2 Names and values

Prerequisites

We use the development version of lobstr to answer questions regarding the internal representation of R objects.

library(lobstr) 

2.1 Binding basics

  1. Q: Explain the relationship between a, b, c and d in the following code:

    a <- 1:10
    b <- a
    c <- b
    d <- 1:10

    A: a, b, c point to the same object (with the same address in memory). This object has the value 1:10. d points to a different object with the same value.

    list_of_names <- list(a, b, c, d)
    obj_addrs(list_of_names)
    #> [1] "0x2b18620" "0x2b18620" "0x2b18620" "0x299e968"
  2. Q: The following code accesses the mean function in multiple ways. Do they all point to the same underlying function object? Verify with lobstr::obj_addr().

    mean
    base::mean
    get("mean")
    evalq(mean)
    match.fun("mean")

    A: Yes, they point to the same object. We confirm this by inspecting the address of the underlying function object.

    mean_functions <- list(mean,
                           base::mean,
                           get("mean"),
                           evalq(mean),
                           match.fun("mean"))
    
    unique(obj_addrs(mean_functions))
    #> [1] "0x3d15cf8"
  3. Q: By default, base R data import functions, like read.csv(), will automatically convert non-syntactic names to syntactic names. Why might this be problematic? What option allows you to suppress this behaviour?

    A: When automatic and implicit (name) conversion occurs, the prediction of a scripts output will be more difficult. For example when R is used non-interactively and some data is read, transformed and written, then the output may not contain the same names as the original data source. This behaviour may introduce problems in downstream analysis. To avoid automatic name conversion set check.names = FALSE.
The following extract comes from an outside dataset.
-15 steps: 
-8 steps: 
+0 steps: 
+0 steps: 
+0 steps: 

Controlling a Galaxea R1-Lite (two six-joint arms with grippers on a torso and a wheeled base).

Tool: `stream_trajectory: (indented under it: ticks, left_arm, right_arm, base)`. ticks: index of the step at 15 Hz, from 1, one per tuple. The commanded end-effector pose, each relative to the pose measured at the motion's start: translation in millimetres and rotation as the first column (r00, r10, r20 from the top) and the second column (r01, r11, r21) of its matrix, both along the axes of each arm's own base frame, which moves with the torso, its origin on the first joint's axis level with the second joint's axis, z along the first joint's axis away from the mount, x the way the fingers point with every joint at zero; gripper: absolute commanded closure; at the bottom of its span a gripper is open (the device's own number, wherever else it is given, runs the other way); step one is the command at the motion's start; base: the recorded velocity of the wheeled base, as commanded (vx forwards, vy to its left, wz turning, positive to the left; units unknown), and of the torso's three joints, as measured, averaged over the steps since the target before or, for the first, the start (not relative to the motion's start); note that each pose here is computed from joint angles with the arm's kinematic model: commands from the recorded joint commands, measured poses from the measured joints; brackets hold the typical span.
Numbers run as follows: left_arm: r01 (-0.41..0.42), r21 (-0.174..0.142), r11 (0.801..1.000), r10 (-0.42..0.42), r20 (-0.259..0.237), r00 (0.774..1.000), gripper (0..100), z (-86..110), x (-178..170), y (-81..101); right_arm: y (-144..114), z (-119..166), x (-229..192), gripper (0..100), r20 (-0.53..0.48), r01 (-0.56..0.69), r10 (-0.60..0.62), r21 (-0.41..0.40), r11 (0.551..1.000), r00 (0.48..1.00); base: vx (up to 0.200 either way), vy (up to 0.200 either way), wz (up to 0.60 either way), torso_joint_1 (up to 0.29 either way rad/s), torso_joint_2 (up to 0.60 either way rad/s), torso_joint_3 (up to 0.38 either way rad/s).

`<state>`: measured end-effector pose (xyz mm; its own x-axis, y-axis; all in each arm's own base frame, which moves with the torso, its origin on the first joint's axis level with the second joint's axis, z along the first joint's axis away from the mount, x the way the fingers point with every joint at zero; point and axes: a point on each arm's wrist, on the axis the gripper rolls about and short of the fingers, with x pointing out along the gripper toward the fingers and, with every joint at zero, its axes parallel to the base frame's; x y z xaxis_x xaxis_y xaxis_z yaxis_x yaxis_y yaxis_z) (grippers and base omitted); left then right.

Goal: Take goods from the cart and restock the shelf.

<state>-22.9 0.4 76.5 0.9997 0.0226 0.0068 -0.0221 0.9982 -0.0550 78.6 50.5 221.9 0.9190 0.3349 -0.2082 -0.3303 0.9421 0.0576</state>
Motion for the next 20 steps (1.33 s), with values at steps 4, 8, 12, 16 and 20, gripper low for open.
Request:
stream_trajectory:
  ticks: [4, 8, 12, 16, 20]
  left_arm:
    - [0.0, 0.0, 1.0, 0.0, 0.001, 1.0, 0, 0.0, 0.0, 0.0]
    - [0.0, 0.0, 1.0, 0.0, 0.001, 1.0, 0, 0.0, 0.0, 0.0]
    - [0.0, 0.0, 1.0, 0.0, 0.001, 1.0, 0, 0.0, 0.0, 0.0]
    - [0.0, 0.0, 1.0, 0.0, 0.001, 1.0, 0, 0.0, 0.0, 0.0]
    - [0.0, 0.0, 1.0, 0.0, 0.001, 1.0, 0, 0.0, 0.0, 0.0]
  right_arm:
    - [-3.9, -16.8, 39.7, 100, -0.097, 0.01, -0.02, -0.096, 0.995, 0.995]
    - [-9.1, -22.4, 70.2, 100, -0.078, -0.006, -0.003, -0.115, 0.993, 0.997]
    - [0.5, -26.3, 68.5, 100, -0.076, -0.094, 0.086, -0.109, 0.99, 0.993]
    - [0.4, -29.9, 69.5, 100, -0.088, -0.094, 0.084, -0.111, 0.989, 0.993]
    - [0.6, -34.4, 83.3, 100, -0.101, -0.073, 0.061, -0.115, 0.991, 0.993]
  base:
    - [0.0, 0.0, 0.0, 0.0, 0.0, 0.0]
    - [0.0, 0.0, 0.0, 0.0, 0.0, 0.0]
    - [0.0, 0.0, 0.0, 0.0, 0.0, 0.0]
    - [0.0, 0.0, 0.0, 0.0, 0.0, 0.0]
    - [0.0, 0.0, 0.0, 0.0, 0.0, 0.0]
  4. Q: What rules does make.names() use to convert non-syntactic names into syntactic names?

    A: A valid name starts with a letter or a dot (which must not be followed by a number). It also consists of letters, numbers, dots and underscores only ("_" are allowed since R version 1.9.0).

    Three main mechanisms ensure syntactically valid names (see ?make.names):
    • The variable name will be prepended by an X when names do not start with a letter or start with a dot followed by a number

      make.names("")
      #> [1] "X"
      make.names(".1")
      #> [1] "X.1"
    • (additionally) non-valid characters are replaced by a dot

      make.names("@")          # prepending + . replacement 
      #> [1] "X."
      make.names("  ")         # prepending + .. replacement
      #> [1] "X.."
      make.names("non-valid")  # . replacement
      #> [1] "non.valid"
    • reserved R keywords (see ?reserved) are suffixed by a dot

      make.names("if")
      #> [1] "if."

    Interestingly, some of these transformations are influenced by the current locale (from ?make.names):

    The definition of a letter depends on the current locale, but only ASCII digits are considered to be digits.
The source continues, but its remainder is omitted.